-- Opening Marker --

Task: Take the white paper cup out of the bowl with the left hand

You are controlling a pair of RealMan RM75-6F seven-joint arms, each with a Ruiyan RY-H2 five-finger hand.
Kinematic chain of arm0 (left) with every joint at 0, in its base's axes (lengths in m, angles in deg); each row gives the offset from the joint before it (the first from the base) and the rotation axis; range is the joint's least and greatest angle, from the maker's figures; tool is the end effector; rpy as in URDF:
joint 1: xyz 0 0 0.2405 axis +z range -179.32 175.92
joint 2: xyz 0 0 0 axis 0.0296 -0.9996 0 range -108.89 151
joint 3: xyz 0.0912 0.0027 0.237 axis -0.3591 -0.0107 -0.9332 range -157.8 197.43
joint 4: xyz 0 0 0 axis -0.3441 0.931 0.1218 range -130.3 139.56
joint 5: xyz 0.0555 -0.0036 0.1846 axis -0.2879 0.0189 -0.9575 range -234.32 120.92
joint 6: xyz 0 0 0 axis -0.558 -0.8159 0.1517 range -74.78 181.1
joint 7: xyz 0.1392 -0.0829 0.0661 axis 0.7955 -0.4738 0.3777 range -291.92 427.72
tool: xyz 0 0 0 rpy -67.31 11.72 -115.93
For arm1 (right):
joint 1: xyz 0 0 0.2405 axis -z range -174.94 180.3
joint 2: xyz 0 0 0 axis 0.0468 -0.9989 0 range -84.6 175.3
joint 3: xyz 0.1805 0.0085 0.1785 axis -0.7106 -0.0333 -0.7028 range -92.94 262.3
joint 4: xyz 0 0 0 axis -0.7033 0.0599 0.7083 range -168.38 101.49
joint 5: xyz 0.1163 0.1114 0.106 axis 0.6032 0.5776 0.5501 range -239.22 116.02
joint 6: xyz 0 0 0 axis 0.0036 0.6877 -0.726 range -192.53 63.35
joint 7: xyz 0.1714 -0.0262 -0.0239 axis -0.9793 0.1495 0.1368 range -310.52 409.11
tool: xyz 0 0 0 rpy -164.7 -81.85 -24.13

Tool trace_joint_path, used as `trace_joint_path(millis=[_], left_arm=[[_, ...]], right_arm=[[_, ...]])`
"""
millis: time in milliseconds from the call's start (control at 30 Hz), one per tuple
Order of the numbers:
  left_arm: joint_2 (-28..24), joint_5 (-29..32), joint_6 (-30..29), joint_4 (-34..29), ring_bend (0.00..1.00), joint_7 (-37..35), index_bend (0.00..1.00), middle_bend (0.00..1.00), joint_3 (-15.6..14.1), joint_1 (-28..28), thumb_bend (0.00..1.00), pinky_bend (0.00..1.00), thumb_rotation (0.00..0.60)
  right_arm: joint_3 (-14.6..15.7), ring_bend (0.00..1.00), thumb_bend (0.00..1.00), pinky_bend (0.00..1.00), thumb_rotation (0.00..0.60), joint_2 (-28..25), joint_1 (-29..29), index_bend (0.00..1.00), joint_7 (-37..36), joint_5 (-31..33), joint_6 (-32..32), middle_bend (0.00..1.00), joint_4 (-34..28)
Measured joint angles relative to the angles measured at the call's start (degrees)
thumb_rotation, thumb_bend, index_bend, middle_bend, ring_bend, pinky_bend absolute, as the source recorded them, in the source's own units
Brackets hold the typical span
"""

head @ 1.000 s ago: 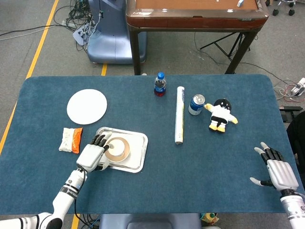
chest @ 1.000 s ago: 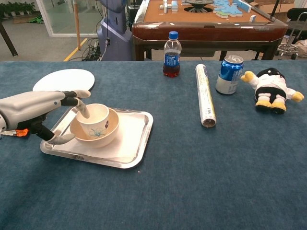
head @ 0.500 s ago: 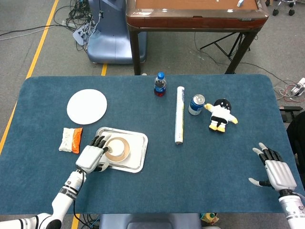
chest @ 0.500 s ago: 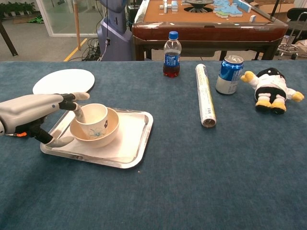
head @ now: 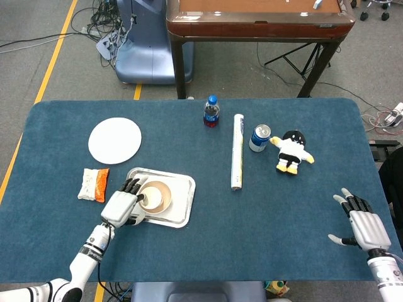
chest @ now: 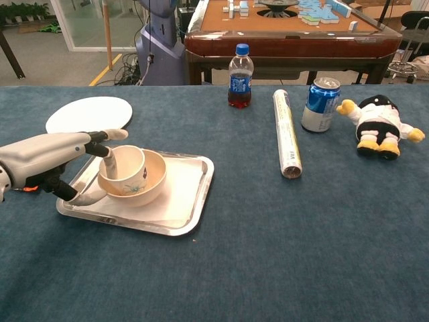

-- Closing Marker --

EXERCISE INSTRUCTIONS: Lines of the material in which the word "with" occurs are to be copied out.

SOLVED EXERCISE:
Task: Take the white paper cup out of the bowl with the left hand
You are controlling a pair of RealMan RM75-6F seven-joint arms, each with a Ruiyan RY-H2 five-finger hand.
Kinematic chain of arm0 (left) with every joint at 0, in its base's axes (lengths in m, angles in deg); each row gives the offset from the joint before it (the first from the base) and the rotation axis; range is the joint's least and greatest angle, from the maker's figures; tool is the end effector; rpy as in URDF:

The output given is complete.